Stung by last fall’s email scandal between regulators and executives at Pacific Gas and Electric Co. (PG&E) (see Daily GPI, Sept. 16, 2014), the California Public Utilities Commission (CPUC) has set a meeting next month aimed at avoiding a repeat of past misdeeds.

As part of an ongoing reorganization under new president Michael Picker, the CPUC has established a commissioner committee for policy/governance, and it will convene the meeting Aug. 12 to discuss ex parte issues and the draft code.

The CPUC has been on the hot seat as concerns were raised in an independent CPUC-initiated report by Michael Strumwasser, a partner in a Los Angeles law firm, alleging that regulatory decision-makers abused limits on their private communications with the companies they oversee to the advantage of the state’s major energy and other utilities (see Daily GPI, June 25).

The Strumwasser report, along with a look at the “Key Findings from the CPUC Modernization & Reform Project” by Edward O’Neill, a senior adviser, will be open to public and stakeholder comments at the upcoming public meeting, overseen by CPUC Commissioners Mike Florio and Liane Randolph.
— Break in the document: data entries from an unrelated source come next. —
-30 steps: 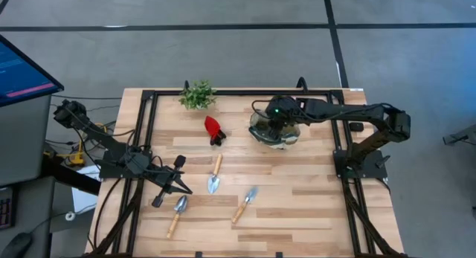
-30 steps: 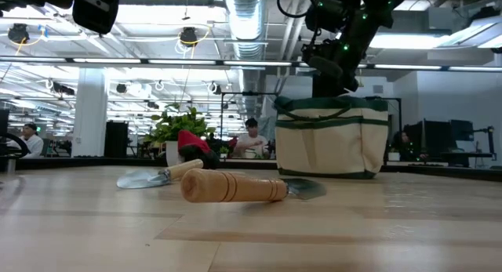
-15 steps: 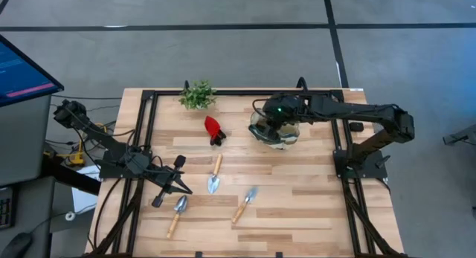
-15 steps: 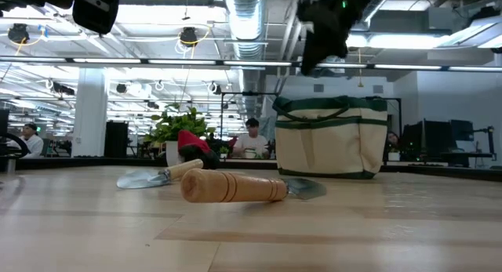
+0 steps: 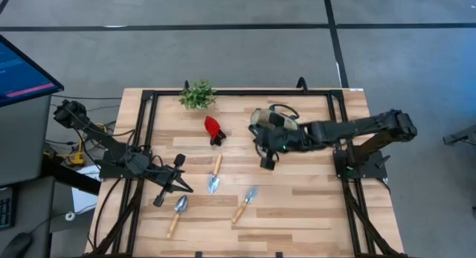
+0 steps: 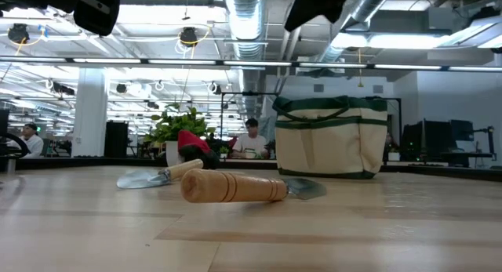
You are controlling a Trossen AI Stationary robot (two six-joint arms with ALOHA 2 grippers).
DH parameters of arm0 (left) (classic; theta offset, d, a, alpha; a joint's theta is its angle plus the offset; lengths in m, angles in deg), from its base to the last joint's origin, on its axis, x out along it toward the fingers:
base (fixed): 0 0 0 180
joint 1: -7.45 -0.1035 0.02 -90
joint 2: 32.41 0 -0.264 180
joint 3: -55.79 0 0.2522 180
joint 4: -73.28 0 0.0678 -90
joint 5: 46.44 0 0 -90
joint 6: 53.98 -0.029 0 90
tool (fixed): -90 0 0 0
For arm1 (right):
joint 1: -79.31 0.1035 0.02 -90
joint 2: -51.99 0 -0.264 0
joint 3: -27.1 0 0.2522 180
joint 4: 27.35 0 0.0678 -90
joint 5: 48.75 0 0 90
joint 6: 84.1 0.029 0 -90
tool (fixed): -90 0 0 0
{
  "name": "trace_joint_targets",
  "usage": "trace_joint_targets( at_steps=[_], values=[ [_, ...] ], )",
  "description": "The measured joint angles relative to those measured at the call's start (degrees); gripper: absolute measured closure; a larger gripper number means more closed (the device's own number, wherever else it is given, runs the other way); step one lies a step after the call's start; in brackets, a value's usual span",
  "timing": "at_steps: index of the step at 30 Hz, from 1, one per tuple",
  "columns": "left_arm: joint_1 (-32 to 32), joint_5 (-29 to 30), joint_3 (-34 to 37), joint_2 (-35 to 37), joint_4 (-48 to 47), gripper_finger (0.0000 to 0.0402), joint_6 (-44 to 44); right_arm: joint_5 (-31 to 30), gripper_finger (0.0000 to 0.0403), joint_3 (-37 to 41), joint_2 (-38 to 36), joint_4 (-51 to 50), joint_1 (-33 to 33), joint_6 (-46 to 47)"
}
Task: Pick & Place Garden tools in Gardening bag
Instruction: Put the red glove into the gardening bag
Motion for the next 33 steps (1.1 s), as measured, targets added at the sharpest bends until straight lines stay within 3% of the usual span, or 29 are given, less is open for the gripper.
trace_joint_targets(
  at_steps=[6, 9, 16, 22, 28, 33],
  values=[
    [0.00, 17.67, -0.02, 0.02, -3.10, 0.0400, 5.42, -6.92, 0.0401, 0.00, 0.00, 0.01, 7.13, 3.06],
    [0.00, 21.56, -0.02, 0.00, -5.14, 0.0400, 5.53, -9.64, 0.0401, 0.00, 0.00, -0.08, 10.05, 4.13],
    [0.00, 21.83, -0.02, 0.01, -5.22, 0.0400, 5.53, -14.18, 0.0402, 0.02, 0.04, -2.42, 15.97, 9.24],
    [0.00, 21.85, -0.02, 0.01, -5.53, 0.0400, 5.53, -13.60, 0.0402, 0.02, 3.07, -0.65, 18.51, 9.77],
    [-0.38, 21.49, -0.02, 0.00, -6.18, 0.0400, 5.75, -3.60, 0.0403, 0.07, 9.13, 7.44, 16.80, 4.95],
    [-2.78, 19.03, -0.02, 0.00, -7.98, 0.0400, 8.77, -0.13, 0.0403, 0.10, 11.63, 8.87, 13.20, 1.12]
  ],
)
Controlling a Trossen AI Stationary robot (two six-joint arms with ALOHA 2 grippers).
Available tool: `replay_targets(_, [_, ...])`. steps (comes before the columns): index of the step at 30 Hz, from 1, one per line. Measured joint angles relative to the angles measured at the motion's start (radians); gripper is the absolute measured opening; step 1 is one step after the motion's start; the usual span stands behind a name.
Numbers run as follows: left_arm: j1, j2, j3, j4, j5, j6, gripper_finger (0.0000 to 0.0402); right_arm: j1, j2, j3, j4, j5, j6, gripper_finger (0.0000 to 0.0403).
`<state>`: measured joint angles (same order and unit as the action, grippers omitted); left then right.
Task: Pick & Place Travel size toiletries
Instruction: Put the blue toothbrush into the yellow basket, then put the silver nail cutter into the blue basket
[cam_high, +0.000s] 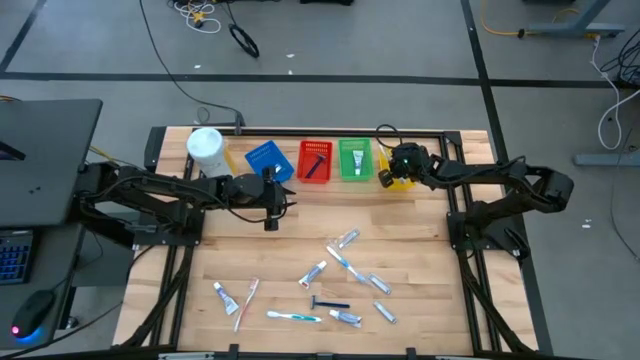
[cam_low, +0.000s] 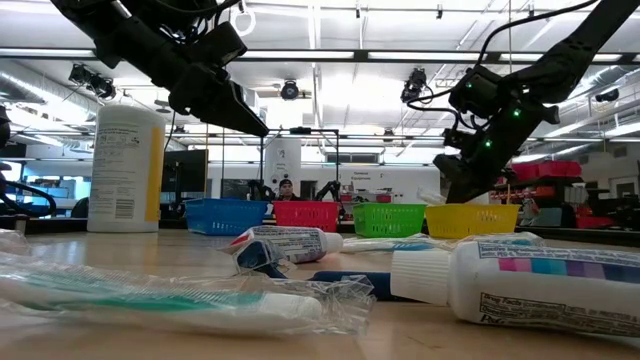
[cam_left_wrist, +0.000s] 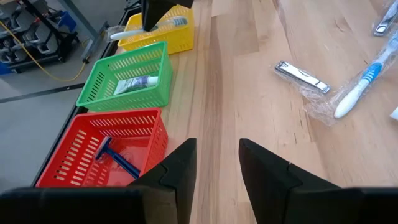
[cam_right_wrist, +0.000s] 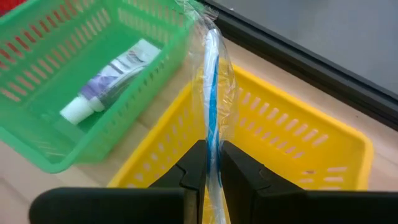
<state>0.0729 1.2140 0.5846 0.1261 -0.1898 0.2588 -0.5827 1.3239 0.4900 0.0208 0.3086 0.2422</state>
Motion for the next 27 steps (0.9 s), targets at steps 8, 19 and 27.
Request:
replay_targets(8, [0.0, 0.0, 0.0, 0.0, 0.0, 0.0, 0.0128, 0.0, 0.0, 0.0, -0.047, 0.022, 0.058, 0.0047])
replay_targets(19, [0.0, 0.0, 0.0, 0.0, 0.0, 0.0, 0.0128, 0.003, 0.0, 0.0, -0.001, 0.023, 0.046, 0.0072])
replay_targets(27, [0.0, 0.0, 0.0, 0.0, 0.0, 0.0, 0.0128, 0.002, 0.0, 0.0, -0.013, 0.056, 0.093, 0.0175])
A third agenda item will be the draft Commissioner Code of Conduct.

O’Neill concludes in his modernization/reform report that two principal factors contributed to the email scandal: “impaired communications,” and inadequate governance and enterprise management. “The [CPUC] will never achieve its potential unless, and until, these two critical deficiencies are remedied.”

Strumwasser already had confirmed that abuses of ex parte rules were a “frequent, pervasive part” of the regulatory agency’s practice, and they “sometimes” determined the outcome of proceedings. “[The abuses] transformed a legal quest for evidence-based truth [in the regulatory process] into a negotiation with utilities,” Strumwasser said in a presentation on his report.

The O’Neill report says impaired internal communications at the CPUC contributed to the PG&E San Bruno natural gas transmission pipeline failure and explosion five years ago. Deficiencies in that utility’s gas safety program at the time were well known to CPUC staff in the Safety and Enforcement Division (SED), according to O’Neill’s findings. “Commissioners failed to adequately address them,” he alleged.

“It is critical to address the communication and governance issues at the CPUC,” O’Neill said. “The CPUC will not have a prayer of a chance of achieving its potential if [these issues} are not remedied.”

Both regulators and PG&E have been under fire from elected officials and consumer organizations. There are several legislative proposals that will need to be worked into the ongoing discussions of reforms.

O’Neill suggests that reform needs to be aimed at two targets: revising the state’s open meeting law and revising and reforming rules on ex parte communications.